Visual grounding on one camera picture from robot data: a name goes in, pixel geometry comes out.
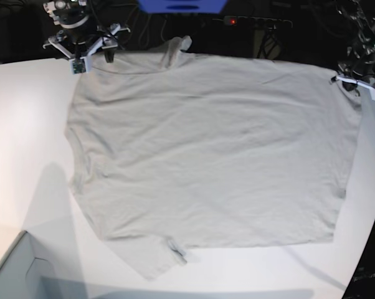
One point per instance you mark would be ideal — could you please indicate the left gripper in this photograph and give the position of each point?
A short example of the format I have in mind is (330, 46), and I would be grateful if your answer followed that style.
(359, 65)

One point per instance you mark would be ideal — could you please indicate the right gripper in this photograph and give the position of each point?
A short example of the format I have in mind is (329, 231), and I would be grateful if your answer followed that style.
(81, 35)

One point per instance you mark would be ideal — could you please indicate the grey t-shirt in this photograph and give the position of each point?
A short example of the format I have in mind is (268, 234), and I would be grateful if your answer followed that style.
(175, 151)

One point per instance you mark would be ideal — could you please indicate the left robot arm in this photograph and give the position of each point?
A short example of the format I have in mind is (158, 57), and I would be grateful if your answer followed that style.
(364, 20)

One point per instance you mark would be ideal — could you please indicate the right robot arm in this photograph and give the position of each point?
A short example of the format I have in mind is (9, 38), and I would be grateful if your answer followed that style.
(71, 9)

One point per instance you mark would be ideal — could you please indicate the blue box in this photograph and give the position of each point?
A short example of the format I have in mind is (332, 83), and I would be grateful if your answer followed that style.
(182, 6)

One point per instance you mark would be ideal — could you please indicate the black power strip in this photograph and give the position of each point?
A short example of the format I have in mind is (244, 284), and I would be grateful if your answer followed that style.
(258, 22)

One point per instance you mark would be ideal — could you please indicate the white bin at corner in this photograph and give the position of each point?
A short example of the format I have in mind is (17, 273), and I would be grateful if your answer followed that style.
(29, 270)

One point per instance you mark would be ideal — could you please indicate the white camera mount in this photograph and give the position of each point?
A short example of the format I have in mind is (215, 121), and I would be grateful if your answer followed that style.
(83, 62)
(369, 85)

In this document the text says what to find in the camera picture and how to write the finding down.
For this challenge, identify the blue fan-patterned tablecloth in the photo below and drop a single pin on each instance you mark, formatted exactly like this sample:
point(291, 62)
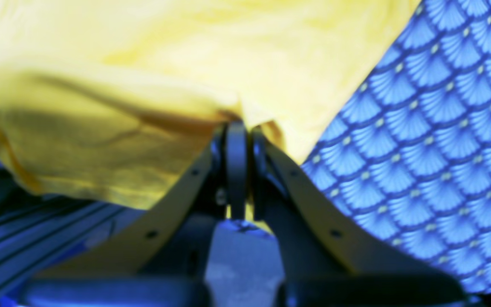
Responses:
point(408, 157)

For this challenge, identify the yellow T-shirt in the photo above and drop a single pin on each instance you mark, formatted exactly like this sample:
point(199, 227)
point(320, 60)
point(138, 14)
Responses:
point(113, 99)

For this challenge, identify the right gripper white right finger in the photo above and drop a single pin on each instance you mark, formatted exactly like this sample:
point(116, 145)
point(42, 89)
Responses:
point(314, 237)

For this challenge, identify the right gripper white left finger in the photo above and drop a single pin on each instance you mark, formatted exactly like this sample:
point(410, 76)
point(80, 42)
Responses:
point(216, 180)

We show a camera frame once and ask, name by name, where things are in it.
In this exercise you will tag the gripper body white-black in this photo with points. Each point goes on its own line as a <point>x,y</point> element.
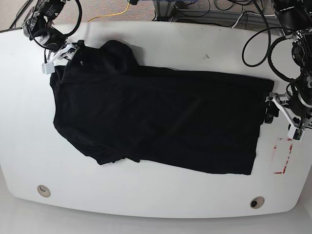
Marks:
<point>66,52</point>
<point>297,113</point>

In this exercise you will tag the black t-shirt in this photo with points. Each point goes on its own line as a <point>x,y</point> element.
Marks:
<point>111,108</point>

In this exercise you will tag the red tape rectangle marking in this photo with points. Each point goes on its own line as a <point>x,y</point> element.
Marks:
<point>281,155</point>

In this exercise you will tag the right table grommet hole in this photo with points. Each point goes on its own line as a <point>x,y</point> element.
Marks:
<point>257,202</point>

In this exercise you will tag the table grommet hole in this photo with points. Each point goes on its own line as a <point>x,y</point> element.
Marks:
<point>257,202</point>
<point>43,191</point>

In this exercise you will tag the left table grommet hole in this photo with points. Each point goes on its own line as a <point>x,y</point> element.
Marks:
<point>43,191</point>

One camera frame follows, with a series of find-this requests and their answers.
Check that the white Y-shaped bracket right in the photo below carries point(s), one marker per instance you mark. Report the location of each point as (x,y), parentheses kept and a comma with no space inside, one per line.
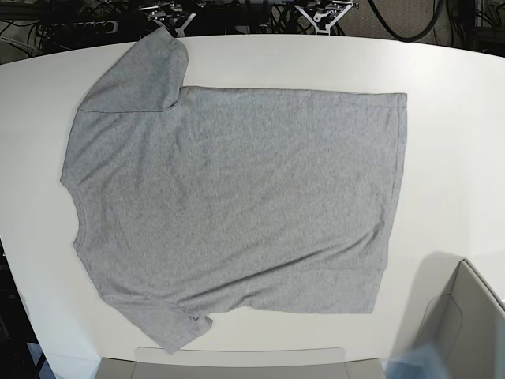
(324,15)

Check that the black power strip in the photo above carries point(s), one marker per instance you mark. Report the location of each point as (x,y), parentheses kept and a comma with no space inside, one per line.
(88,28)

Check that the grey T-shirt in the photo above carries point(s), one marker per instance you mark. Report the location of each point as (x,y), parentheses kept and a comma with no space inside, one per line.
(193,200)

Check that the blue cloth in corner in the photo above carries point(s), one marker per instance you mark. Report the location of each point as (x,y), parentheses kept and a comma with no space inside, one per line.
(414,361)

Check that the grey tray at front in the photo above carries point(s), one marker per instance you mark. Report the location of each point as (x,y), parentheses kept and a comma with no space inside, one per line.
(307,363)

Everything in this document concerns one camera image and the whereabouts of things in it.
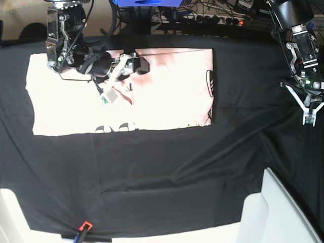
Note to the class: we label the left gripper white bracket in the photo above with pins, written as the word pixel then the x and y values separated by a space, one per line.
pixel 309 104

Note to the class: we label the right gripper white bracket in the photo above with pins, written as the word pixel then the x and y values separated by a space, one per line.
pixel 117 88

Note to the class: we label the pink T-shirt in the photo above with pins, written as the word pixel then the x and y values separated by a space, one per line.
pixel 176 93

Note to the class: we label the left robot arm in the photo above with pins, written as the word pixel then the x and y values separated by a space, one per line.
pixel 294 32

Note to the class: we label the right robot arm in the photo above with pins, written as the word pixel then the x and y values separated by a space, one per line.
pixel 66 49

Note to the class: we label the black power strip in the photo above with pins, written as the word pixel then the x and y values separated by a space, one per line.
pixel 196 19

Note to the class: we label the black table cloth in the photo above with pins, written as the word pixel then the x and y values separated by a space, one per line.
pixel 146 183

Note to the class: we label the red and black clip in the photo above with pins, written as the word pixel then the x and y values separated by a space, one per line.
pixel 86 226

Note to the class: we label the blue pen with red tip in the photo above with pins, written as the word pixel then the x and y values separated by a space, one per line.
pixel 80 236

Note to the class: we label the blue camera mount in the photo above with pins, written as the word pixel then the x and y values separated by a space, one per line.
pixel 148 3

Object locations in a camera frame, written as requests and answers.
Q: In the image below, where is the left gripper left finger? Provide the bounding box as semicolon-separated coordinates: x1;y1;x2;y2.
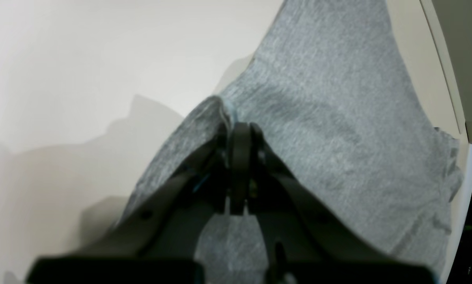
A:
26;125;228;284

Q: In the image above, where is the grey T-shirt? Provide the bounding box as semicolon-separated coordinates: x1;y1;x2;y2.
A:
121;0;463;276

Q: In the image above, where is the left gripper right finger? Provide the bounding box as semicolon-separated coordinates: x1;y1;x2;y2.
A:
230;123;436;284

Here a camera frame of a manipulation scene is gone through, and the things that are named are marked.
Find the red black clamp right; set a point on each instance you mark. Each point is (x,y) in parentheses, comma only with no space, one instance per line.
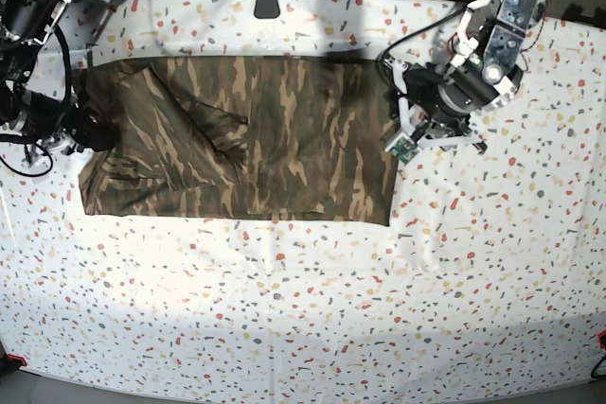
(601,338)

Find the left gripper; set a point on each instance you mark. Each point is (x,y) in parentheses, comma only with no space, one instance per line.
(445,102)

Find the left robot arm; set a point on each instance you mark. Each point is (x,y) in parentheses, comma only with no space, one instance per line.
(490,34)

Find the camouflage T-shirt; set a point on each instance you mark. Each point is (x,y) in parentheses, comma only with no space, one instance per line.
(241,138)

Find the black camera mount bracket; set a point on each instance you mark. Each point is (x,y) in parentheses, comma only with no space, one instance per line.
(266,9)

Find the terrazzo pattern table cloth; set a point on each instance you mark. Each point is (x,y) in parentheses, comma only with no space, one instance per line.
(488,281)

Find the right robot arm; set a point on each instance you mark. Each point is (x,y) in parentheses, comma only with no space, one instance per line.
(26,27)

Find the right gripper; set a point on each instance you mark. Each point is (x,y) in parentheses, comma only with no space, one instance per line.
(85,128)

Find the red black clamp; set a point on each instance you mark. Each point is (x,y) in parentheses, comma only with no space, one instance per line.
(601,338)
(10,362)

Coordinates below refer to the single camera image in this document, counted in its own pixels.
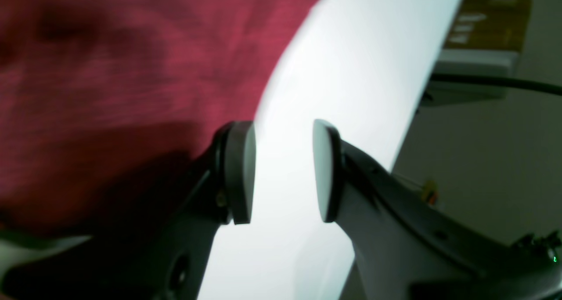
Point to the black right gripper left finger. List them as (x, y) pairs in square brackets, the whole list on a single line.
[(158, 247)]

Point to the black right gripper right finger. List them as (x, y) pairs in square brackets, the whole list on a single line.
[(405, 250)]

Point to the dark red long-sleeve shirt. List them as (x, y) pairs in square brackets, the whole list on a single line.
[(92, 89)]

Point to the brown cardboard box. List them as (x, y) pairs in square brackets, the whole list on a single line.
[(492, 25)]

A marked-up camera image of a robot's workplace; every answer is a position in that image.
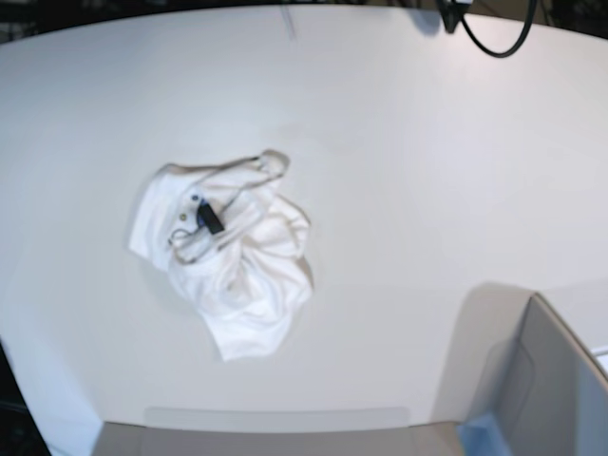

Exercise objective:
Take from the listing every line in which the word "please" appears.

Solution for this exercise:
One point per instance you mark would be ideal — could you please indicate the left gripper in this photograph and give the position of each point?
One point per instance you mark would be ideal — could you please indicate the right gripper in this photograph and give the position of each point?
One point per instance you mark would be ideal — could you please indicate the grey t-shirt in this photograph and give the position of each point?
One point per instance you mark would be ideal — could you please indicate the left robot arm in this photograph and give the position of each point?
One point per instance you mark would be ideal — could you please indicate the right robot arm in this photograph and give the position of each point?
One point per instance you mark would be ideal — could you please indicate the blue box in this photograph and give the position of each point?
One point per instance you mark would be ideal — could you please indicate the black power strip in this photograph and give the position of each point?
One point per instance you mark would be ideal — could you please indicate the white bin at corner in this photograph and give the position of each point?
One point per instance you mark would be ideal — could you please indicate the white camera mount in this photograph and give the position of each point?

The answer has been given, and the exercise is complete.